Last month I rehearsed the problems that can be caused by knee-jerk policy announcements. The civil service often refers to these as ‘unintended consequences’. Sometimes they result in the legislation having the exact opposite effect of its original purpose.
Unintended consequences can occur for a variety of reasons, but are less likely to happen if something is properly thought through. That is why parliamentary scrutiny involving detailed consideration in both Houses is quite rightly so laborious.
Many will be ask what on earth MPs and Peers know about the subjects on which they are asked to legislate. In most instances the answer is very little. They may have a political vision which they apply to all policies and a ‘general direction of travel’ they wish a policy to take, but in the main they have no detailed subject knowledge.
That said, the House of Lords has many experts in many fields, and some MPs have specific areas of interest. But this is not the general rule, so this is where we and many like us, come in.
We must brief our Parliamentary representatives to speak on our behalf. In many cases, industry bodies pay Peers and MPs to speak for them. Very often this is portrayed in the media as sleaze and those with the chequebooks getting the loudest voice. I do not adhere to this view.

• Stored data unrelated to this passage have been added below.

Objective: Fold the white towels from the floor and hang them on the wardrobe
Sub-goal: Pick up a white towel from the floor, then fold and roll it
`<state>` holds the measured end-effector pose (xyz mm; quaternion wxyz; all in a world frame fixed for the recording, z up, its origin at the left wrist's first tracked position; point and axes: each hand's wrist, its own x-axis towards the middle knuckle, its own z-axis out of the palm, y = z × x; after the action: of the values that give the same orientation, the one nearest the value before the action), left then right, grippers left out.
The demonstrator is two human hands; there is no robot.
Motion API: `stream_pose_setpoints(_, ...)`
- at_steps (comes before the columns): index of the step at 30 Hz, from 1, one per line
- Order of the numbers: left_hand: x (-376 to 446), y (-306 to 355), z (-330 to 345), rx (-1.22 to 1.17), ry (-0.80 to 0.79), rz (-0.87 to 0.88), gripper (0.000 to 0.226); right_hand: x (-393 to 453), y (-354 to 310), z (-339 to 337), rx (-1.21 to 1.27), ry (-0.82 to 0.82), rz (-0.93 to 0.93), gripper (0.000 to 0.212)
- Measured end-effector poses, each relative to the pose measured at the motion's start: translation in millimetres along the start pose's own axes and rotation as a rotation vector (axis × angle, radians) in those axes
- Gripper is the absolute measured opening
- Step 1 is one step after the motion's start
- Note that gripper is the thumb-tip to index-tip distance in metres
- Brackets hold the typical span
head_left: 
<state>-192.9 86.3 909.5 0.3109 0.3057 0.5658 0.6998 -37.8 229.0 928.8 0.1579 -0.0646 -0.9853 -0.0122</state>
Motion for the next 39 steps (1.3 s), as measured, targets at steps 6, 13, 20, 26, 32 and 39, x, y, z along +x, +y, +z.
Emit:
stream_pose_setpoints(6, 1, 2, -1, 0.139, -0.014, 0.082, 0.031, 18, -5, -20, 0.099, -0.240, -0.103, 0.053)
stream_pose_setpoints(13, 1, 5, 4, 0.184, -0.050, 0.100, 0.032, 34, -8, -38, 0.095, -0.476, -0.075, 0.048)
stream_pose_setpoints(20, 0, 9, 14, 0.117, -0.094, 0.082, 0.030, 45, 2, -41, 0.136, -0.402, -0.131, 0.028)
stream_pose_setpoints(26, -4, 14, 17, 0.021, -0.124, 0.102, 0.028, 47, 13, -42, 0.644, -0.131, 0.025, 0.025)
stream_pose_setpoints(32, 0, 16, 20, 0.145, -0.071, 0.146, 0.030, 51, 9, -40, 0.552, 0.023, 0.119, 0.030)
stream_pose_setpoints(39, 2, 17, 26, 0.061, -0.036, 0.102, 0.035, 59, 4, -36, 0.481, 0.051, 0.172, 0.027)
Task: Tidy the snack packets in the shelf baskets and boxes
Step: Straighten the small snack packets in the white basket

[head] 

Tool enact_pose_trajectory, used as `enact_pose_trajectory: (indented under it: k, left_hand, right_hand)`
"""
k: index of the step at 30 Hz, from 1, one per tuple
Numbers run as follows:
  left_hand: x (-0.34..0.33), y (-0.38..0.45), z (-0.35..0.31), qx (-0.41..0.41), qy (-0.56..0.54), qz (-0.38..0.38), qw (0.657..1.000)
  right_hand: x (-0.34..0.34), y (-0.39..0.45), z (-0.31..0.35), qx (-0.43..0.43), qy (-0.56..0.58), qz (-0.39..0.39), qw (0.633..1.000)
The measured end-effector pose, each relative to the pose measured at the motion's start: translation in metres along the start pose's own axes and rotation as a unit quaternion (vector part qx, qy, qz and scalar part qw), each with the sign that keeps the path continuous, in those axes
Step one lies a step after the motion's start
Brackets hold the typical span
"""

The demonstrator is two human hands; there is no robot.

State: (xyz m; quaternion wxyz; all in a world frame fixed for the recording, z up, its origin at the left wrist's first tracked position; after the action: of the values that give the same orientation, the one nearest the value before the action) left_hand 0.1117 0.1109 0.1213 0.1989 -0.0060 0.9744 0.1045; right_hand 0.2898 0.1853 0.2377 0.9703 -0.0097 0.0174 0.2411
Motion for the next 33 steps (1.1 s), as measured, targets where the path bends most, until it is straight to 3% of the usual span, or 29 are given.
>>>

If payments are received, they must be detailed in the Register of Members’ Interests. Parliamentarians also have to declare that interest before they speak and, in my experience, will not say something with which they disagree just because they are being paid to say it.
Most who speak in debates are not paid but are speaking up for the industries or constituents who lobbied them and persuaded them that their arguments were valid. This was true of the members of both Houses who, without being paid a penny, put forward the industry view during the debates on the Bus Services Bill.
I know people still have concerns over the whole lobbying process but in my view I believe that a lobbied legislature is a better informed one.
Which is why we must go into bat – we are already well into the innings – on the clean air debate at national and local level. I am concerned that, if not properly executed, this policy has the potential to end up with fewer coaches and buses on the road, increasing the need for car travel. Definitely not the intended consequence.
There has already been considerable discussion about the role of buses in this debate. But what about coaches? And I am not just talking about London.
This could be a classic example of a policy not being thought through. Do we really want coaches that do not reach the strict clean air requirements of particular towns and cities being unable to operate, just because lawmakers do not understand the markets they serve and the anti-congestion role they perform?
We know the answer. Now we must educate those who make the decisions.